> [EXERCISE OBJECTIVE]:
In the listing below, print exactly the lines between the line holding "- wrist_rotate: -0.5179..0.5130" and the line holding "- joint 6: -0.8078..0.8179", inclusive, and no more.

┌─ SOURCE MATERIAL

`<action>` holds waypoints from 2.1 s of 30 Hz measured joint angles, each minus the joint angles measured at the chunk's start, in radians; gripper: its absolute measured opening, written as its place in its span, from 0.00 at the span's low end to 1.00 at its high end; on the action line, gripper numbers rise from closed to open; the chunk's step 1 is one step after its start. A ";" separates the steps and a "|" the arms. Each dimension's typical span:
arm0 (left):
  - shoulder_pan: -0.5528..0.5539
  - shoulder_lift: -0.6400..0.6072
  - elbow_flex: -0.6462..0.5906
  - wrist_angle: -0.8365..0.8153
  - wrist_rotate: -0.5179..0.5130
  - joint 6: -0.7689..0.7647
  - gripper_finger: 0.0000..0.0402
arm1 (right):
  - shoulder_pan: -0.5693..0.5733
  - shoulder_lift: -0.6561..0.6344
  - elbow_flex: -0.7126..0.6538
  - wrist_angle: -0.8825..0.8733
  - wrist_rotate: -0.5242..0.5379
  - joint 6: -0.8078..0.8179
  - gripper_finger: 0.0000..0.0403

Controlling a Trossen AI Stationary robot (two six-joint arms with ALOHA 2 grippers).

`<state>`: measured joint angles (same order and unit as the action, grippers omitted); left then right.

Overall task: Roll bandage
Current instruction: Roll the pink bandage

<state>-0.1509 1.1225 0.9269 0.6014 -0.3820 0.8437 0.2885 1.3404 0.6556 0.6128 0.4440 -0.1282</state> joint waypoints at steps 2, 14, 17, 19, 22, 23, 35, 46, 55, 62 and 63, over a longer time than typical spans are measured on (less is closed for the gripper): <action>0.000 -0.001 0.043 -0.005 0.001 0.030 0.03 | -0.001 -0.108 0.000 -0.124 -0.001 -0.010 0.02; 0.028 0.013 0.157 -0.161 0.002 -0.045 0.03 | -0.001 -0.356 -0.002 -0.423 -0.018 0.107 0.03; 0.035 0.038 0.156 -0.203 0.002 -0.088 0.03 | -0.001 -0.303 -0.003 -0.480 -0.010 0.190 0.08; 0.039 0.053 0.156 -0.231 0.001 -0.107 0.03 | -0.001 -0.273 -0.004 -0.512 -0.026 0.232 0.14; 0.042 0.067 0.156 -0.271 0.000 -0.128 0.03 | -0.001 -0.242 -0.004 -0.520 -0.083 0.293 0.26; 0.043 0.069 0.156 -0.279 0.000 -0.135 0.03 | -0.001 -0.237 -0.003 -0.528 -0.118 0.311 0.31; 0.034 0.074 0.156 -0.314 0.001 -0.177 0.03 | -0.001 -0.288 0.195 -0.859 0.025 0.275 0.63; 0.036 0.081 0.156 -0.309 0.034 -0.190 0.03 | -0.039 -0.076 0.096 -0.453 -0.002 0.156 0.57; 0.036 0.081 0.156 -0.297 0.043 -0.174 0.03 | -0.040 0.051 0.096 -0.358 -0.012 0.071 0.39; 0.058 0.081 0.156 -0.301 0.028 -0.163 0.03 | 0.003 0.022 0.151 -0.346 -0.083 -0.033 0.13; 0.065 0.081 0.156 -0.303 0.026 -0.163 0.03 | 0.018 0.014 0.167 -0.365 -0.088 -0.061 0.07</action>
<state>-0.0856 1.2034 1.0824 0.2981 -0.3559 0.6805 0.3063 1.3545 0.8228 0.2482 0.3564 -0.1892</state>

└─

> [ANSWER AREA]:
  - wrist_rotate: -0.5179..0.5130
  - joint 6: -0.7689..0.7647
  - gripper_finger: 0.0000..0.0402
arm1 (right):
  - shoulder_pan: -0.5693..0.5733
  - shoulder_lift: -0.6561..0.6344
  - elbow_flex: -0.7126..0.6538
  - wrist_angle: -0.8825..0.8733
  - wrist_rotate: -0.5242..0.5379
  - joint 6: -0.8078..0.8179

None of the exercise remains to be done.